TSR: Ja się właśnie zastanawiam, czy w ogóle istnieje taka galeria, która spełniałaby nasze kryteria czy też wyobrażenia o tym, jakiego wsparcia czy zabezpieczenia potrzebujemy.
MM: Może choćby takiego jak ubezpieczenia zdrowotne.
Rynek sztuki bardzo lubi prace nonszalanckie. A bez zaplecza życiowego, które taką nonszalancję umożliwia, jesteś na straconej pozycji.
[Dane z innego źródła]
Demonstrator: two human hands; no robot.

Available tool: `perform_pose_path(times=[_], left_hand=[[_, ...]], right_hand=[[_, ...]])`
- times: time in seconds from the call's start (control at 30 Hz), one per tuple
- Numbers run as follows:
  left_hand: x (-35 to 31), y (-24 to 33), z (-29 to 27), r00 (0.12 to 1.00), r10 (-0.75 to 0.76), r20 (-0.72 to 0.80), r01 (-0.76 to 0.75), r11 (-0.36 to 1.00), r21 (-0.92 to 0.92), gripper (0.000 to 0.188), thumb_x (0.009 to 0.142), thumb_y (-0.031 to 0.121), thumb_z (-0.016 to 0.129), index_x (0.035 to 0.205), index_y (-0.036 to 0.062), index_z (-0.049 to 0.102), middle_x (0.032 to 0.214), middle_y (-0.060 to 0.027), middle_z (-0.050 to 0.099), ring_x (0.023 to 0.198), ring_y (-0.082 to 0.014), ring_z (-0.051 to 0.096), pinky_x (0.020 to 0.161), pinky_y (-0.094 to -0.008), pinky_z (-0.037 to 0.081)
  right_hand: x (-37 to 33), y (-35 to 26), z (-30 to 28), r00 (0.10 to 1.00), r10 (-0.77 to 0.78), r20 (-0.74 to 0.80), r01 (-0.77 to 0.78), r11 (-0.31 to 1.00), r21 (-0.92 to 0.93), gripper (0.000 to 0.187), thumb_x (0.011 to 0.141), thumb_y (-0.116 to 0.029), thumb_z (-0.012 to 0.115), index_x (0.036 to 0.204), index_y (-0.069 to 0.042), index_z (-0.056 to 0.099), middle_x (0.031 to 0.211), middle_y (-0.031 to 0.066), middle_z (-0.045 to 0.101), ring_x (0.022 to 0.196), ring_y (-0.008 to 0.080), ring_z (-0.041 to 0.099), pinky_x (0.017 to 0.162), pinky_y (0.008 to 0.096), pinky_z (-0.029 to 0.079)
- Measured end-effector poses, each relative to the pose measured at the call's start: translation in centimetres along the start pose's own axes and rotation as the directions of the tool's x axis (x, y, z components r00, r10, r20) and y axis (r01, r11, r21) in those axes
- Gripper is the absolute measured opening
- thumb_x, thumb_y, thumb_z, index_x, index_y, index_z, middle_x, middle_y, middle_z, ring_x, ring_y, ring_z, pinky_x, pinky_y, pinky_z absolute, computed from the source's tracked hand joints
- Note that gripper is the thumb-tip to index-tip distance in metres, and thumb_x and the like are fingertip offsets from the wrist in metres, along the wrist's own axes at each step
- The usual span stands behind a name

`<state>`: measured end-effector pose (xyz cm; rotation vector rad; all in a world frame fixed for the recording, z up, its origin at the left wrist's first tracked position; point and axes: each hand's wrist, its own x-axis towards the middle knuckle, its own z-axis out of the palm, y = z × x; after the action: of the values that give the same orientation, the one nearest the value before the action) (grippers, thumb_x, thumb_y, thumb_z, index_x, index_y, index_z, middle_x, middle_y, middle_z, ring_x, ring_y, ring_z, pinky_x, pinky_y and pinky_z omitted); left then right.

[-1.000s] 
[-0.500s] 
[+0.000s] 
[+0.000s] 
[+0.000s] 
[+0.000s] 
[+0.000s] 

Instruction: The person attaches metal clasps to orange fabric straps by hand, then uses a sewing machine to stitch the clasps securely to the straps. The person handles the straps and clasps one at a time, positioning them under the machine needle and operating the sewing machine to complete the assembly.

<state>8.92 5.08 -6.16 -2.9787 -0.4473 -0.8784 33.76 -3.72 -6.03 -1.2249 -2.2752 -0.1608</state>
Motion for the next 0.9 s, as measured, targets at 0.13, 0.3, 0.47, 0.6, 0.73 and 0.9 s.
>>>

TSR: No właśnie. Osobiście nigdy nie miałem, na szczęście, dużych problemów finansowych. Z jednej strony – mama mogła mi opłacić zaoczne studia magisterskie, ojciec kupił dobry komputer. Z drugiej – jak otrzymałem pierwszego maila z pytaniem o kupno mojej pracy do kolekcji, to akurat szedłem do pracy w centrum handlowym, gdzie sprzedawałem drewniane zegarki. To było dla mnie dziwne, wręcz surrealistyczne doświadczenie – wychodzisz z tego tramwaju, prosto do centrum handlowego, gdzie przez dziesięć godzin dziennie siedzisz na jakiejś wysepce i wciskasz ludziom badziewne drewniane zegarki, a równolegle pisze do ciebie znana kuratorka, czy sprzedasz pracę do dużej kolekcji.
Ile lat temu to było?
TSR: Jakieś siedem. Ale jak teraz pomyślę o kwocie, za jaką sprzedałem pracę, to zastanawiam się – czemu tak mało? W życiu sprzedałem kilka prac, wiecie – fotografia nie sprzedaje się jakoś szczególnie dobrze. W Polsce adekwatnie nie ma choćby galerii, które by się w tej fotografii stricte specjalizowały. Moja żona Kasia ma stabilną pracę, ja od kilku lat pracuję projektowo w łódzkiej filmówce, a teraz zacząłem tam prowadzić zajęcia i chciałbym osiągnąć stabilność, którą daje etatowa praca na uczelni. I mimo tego, iż obiektywnie nie wiedzie mi się źle – skoro jestem w stanie odłożyć jakieś oszczędności i móc wyłożyć pieniądze na projekt w ramach tego nieszczęsnego KPO – to cały czas mam z tyłu głowy odkładanie pieniędzy na te miesiące, w których są wydatki, ale jest kilka przychodów. Typowy początek roku – bieda i ewentualnie zwrot podatków, koniec roku – gorączkowe wydawanie nadwyżek budżetowych w instytucjach i dodatkowe zlecenia. I cały czas mam ten lęk, iż muszę brać każde zlecenie, póki mi je oferują – bo później będą chude miesiące. Kończy się to tym, iż pod koniec roku jestem tak przepracowany, iż odechciewa się żyć. Od rana do późnego wieczoru ciągle pracujesz, ale nie nad swoimi rzeczami. A moje procesy twórcze są rozciągnięte w czasie – lubię bardzo głęboko wchodzić w temat, robić gruntowną kwerendę, ale zawsze jest problem ze znalezieniem czasu, w którym mogę to realizować. Więc znowu pojawia się zapętlenie, z którego ciężko się wyrwać. A przecież jeszcze poza pracą jest coś takiego jak życie – rzadko kiedy ktoś zadaje pytanie: gdzie i kiedy w takiej sytuacji jest na nie miejsce?
*
Rozmowa powstała na kanwie spotkania round table, które odbyło się 27 listopada 2024 roku. Oprócz artystów i artystek do debaty zaprosiłem także przedstawicielki młodego warszawskiego pola galeryjnego, które w trakcie autoryzacji zdecydowały się ostatecznie wycofać swoje wypowiedzi z rozmowy.